Tüm dünyada İslam’ı savunuşu ve ülkesi adına mücadelesiyle tanınan Aliya İzzetbegovic, 1925 yılında Bosna’da doğdu. 1970 yılında ünlü İslam Bildirisi, 1980 yılında Doğu Batı Arasında İslam eserlerini tamamladı. Devlet başkanlığı görevinde Sırplara karşı savaş verirken II. Dünya Savaşı’ndan bu yana Avrupa’da yapılan en büyük toplu insan kıyımı ve belgelenmiş ilk soykırım olan 1991-1995 yılları arasında gerçekleşen Srebrenitsa katliamına tanıklık etti. Tüm hayatını, Bosna halkı adına, inançla bağlı olduğu davası uğruna bir savaş vererek geçiren İzzetbegovic, aynı zamanda birçok konferansta konuşmalar yapmış, çeşitli mecralarda yazılar yazmış ve bu yazıları bağlamında 10 eser yayımlamıştır. Aliya İzzetbegovic’in “İnancı ortaya koyan, onu teyit eden ve varlığını test eden ameller olmadan salt inançla İslam olmaz” cümlesi, mücadeleyle geçen hayatının özeti mahiyetindedir.  2003 yılında vefat eden İzzetbegoviç bugün kendi halkı tarafından “Baba” olarak anılırken dünyanın birçok yerindeki aydınlar ve Müslümanlar tarafından “Bilge Kral” olarak anılmaktadır. Bu yazı, Bilge Kral Aliya’nın İslami Yeniden Doğuşun Meseleleri adlı eserini ele alacaktır.
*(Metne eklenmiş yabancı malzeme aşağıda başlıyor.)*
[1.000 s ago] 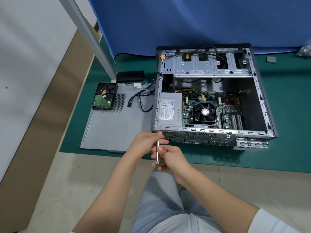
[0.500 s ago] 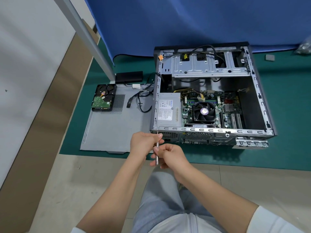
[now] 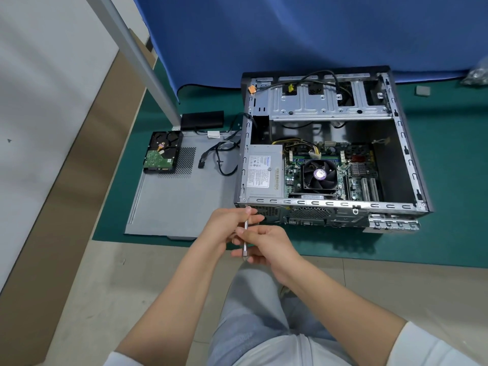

İslami Yeniden Doğuşun Meseleleri kitabı 1967-1981 yılları arasında, yazarın çeşitli zamanlarda yazmış olduğu 13 farklı konudaki makalelerinden oluşmaktadır. Kitap baştan sona içerik olarak bir uyum ve birbirini tamamlayan sıralı konular halindedir. Konuları genellikle önce soru halinde okuyucuya ileten yazar, böylece okuru da düşünmeye teşvik etmiş ve onunla birlikte çözüme gitmiştir. Yazar, okuyucunun zihninde bir fikrin temelini atıp kitap boyunca o temelin üzerine fikir inşası ve fikrin eleştirel bakışını meydana getirmektedir. Aliya, kitaptaki çalışmalarında; İslam toplumlarının sorunlarına değinerek, ülkesinde yaşanan soykırım, savaş ve yönetim sorunları içinde hem birey hem toplum olarak yapılması gerekenleri ve asıl hedeflerini ele almaktadır. Kitapta daha çok İslam coğrafyasının oluşturduğu tablo üzerinden analizler yapılırken, yazar bu analizler üzerinden farklı yorumlarda bulunmaktadır. Tüm İslam aleminin bir an önce harekete geçerek birlik olup gelecek nesillerin de fikri anlamda cihat bilinciyle yetişmesi kitapta ana fikir olarak karşımıza çıkmaktadır. Kitabın geneli her ne kadar toplumsal, bütünleyici bir yapı oluşturmak isteniyor gibi bir imaj çizse de fikri anlamda daha derine indiğimiz zaman yazarın her insanda olmasını istediği Müslüman bir zihin inşası amaçlanmaktadır. Bu amaç, makalelerinde açık bir şekilde görülmektedir. Dönemin şartları ile yazarın yaşadıkları da ele alınınca, yazarın temel amacına göre konuların çok iyi seçildiği anlaşılmaktadır. Çünkü okuyucu her makalede (yazarın yaşantısına hakim bir okuyucuysa) yazarın karşılaştığı sorunlar karşısında kendisini nasıl yetiştirdiğini ve tüm Müslümanlara ısrarla yaptığı değişim çağrısını okura da çok iyi iletebildiğini görebilecektir.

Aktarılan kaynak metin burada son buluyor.